▶ What you will do:
Starting at the line holding "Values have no" and finishing at the line holding "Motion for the", transcribe the material exactly, keeping both ends but no pictures.

:: Dataset extract

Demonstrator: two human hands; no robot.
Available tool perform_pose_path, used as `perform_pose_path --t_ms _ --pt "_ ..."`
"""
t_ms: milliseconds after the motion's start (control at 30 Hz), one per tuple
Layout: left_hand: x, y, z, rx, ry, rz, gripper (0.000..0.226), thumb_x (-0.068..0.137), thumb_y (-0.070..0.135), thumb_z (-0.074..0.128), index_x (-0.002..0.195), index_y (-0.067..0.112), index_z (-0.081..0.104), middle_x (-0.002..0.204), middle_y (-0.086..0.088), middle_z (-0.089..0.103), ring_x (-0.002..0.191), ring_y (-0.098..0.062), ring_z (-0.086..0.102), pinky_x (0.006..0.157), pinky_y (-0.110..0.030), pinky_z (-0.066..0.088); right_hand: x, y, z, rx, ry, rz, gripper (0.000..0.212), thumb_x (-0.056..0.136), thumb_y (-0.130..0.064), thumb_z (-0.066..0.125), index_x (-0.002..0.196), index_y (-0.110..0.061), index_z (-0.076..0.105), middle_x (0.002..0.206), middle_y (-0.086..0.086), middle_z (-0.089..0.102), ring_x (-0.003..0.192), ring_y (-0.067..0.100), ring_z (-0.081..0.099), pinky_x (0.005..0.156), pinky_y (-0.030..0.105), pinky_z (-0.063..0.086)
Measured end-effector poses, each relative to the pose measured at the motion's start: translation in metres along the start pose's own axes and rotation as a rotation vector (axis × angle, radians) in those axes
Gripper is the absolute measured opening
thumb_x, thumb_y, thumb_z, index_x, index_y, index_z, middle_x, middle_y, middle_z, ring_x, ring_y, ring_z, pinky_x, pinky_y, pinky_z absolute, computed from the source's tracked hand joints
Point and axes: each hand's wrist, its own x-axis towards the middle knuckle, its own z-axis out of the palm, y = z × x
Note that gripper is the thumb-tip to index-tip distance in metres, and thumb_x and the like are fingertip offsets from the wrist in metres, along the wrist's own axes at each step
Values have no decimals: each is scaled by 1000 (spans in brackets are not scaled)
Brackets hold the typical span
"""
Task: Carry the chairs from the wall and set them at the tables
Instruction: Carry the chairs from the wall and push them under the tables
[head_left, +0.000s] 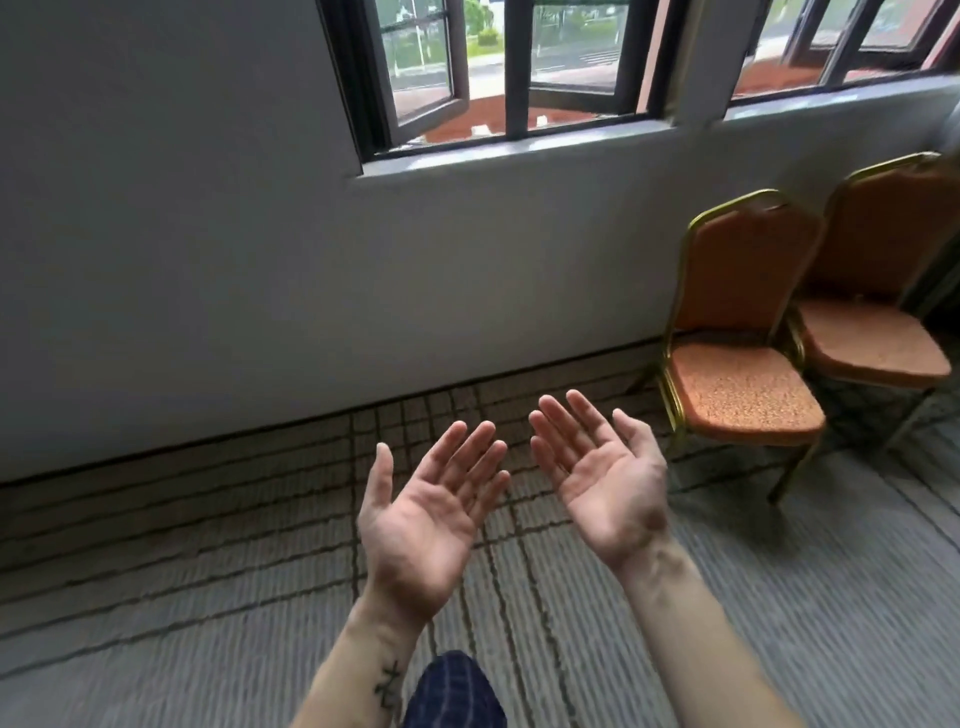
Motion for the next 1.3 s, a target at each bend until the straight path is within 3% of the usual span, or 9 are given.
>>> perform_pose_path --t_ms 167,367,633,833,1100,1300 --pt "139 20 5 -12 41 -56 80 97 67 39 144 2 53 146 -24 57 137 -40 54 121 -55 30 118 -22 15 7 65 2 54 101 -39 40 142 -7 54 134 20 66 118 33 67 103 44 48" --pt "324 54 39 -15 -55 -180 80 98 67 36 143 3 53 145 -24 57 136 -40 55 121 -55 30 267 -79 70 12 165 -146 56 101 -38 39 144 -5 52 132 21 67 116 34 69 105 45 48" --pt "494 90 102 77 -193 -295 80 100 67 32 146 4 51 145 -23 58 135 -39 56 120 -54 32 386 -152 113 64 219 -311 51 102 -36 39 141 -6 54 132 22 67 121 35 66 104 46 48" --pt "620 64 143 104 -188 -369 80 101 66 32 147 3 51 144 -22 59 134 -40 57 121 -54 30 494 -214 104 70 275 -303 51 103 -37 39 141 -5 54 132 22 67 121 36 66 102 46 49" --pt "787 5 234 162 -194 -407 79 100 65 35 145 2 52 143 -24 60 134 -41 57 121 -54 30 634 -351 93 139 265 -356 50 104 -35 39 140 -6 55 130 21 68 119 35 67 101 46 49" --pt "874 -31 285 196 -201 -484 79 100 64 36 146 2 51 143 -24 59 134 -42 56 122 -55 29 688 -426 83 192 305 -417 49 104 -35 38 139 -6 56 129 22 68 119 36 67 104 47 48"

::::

▶ Exercise result:
Values have no decimals: each is scaled by 1000 (spans in brackets are not scaled)
Brackets hold the typical span
"""
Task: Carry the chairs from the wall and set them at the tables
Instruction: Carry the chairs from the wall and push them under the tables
[head_left, +0.000s] 
Motion for the next 1.3 s, a target at each bend until the straight path is within 3% of the usual span, or 9 are given.

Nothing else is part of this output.